Mais quand, à la folie douce (rien à voir avec…), s’ajoutent le talent, l’intelligence, la richesse d’un parcours et une extrême gentillesse, le risque se mue en bon coup. Coup de chapeau, coup de génie, trop tôt pour le dire ; la suite le dira. Mais, assurément, il y a chez Aldehyde tous les ingrédients qui donnent envie de dire qu’une très belle table vient de voir le jour à deux pas de la Seine, au 5 de la rue du Point Louis-Philippe.
Soyons un peu concret : un père pâtissier, une mère restauratrice, major de promotion en chimie (toute la fratrie affiche d’ailleurs un sacré pedigree professionnel), réorientation vers un BTS cuisine, passé au Ritz époque Nicolas Sale, chez Tomy and Co, au Tout-Paris (Cheval Blanc, Paris), Youssef Marzouk s’amuse à oeuvrer au salé comme au sucré, monte en responsabilité et est arrivé ce qu’il devait arriver : annoncer au chef Arnaud Donckele qu’il était temps pour lui de se lancer dans le grand bain. Ce dernier l’invite à prendre son élan et à viser juste.

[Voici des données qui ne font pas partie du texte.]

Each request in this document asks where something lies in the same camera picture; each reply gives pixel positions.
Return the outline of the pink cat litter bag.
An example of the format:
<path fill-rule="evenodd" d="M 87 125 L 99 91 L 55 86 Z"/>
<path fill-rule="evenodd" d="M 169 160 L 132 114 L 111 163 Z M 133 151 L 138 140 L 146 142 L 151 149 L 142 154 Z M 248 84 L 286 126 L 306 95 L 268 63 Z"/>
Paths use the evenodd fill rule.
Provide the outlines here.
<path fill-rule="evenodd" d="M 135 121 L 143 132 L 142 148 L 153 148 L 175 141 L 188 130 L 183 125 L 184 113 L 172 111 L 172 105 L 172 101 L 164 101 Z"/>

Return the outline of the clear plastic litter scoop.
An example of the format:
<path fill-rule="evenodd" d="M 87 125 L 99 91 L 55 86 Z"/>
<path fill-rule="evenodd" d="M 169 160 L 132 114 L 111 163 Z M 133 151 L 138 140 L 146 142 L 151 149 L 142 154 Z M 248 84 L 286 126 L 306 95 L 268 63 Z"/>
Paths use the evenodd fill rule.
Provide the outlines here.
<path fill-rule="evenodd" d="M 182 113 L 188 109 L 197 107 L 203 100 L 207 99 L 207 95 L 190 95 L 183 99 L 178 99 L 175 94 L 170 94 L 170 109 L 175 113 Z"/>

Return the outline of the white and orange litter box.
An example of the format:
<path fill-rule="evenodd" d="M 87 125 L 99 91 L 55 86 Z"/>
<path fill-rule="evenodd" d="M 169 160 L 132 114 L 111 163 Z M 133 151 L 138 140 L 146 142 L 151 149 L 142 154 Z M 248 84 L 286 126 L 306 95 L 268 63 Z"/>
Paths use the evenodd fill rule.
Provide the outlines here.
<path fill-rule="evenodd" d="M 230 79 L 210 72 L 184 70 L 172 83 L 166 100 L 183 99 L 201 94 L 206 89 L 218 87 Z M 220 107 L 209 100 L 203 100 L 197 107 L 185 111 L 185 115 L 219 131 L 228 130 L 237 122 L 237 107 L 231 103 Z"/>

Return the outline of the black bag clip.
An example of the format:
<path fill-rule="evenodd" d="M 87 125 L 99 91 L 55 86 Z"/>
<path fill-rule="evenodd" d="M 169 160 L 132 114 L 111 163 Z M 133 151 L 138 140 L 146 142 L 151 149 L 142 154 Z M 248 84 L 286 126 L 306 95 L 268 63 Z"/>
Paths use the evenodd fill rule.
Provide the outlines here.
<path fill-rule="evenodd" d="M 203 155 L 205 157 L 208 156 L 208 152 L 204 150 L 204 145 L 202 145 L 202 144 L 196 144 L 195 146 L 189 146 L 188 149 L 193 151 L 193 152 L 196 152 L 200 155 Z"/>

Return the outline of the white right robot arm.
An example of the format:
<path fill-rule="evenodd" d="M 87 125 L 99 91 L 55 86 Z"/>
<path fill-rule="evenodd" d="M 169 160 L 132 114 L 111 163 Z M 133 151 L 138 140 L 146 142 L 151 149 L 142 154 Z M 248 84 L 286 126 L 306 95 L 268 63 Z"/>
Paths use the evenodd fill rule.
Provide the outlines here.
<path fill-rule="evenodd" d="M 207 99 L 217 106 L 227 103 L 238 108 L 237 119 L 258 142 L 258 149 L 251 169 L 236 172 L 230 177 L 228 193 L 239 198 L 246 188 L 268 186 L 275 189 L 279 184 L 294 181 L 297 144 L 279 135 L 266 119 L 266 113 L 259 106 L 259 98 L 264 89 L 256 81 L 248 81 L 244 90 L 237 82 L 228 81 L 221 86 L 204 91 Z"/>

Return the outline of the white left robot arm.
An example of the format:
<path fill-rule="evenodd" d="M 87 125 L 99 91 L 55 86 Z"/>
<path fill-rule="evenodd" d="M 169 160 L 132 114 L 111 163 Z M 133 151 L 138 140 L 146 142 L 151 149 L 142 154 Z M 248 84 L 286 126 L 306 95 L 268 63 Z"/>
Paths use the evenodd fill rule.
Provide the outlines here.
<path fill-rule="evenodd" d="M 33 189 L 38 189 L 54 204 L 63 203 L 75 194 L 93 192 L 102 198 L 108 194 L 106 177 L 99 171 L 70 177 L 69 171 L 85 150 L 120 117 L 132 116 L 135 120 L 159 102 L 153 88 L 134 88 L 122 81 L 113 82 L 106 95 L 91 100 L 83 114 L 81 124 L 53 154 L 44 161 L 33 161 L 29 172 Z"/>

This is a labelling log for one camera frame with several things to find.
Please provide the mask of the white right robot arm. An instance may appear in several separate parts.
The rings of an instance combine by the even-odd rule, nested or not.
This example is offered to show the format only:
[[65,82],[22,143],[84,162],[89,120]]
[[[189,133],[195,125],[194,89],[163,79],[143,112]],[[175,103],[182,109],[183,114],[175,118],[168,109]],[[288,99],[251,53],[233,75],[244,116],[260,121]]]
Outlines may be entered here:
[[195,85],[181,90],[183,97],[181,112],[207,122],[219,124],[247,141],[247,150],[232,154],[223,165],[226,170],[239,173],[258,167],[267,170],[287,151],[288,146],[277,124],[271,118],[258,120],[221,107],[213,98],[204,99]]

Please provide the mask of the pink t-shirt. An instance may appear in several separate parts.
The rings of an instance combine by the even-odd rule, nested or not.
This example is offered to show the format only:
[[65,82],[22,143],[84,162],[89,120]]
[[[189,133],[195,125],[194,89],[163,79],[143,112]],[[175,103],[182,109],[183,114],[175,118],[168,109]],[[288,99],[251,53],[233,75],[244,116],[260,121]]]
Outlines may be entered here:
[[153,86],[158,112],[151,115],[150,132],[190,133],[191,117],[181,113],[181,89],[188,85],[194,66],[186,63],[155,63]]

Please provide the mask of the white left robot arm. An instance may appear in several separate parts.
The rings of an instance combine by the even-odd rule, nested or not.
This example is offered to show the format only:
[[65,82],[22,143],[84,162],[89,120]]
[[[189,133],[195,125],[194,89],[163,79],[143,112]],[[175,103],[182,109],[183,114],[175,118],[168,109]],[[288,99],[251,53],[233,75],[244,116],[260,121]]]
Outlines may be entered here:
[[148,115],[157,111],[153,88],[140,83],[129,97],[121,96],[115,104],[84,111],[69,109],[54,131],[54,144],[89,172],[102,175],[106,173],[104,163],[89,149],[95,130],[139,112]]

C’est désormais chose faite. Dans un écrin entièrement repensé, avec cuisine ouverte et multiples bouteilles de vinaigre rangées sur les étagères (« Tout est fait maison et servira en cuisine, ce n’est pas que de la déco » explique le chef), la petite équipe 100% masculine propose une cuisine gastronomique qualifiée de « française » mais ponctuée par les influences tunisiennes du chef. Paradoxalement, c’est un bouillon asiatique, découvert du côté de Phuket, en Thaïlande, qui provoquera une immense émotion lors de notre repas, accompagnant le poireau travaillé de deux façons et quelques petites ravioles de canard à tomber à la renverse. Un très grand plat, faussement simple, au parfait équilibre gustatif, qui ne s’égare pas dans des démonstrations inutiles pour se contenter d’aller droit au but. De bout en bout, dès le démarrage avec le canapé de carotte et cumin qui pose le décor (et l’identité), jusqu’au dessert au chocolat fumé et tagète qui constitue un exemple de maitrise du sucre et de fraicheur, le repas régale.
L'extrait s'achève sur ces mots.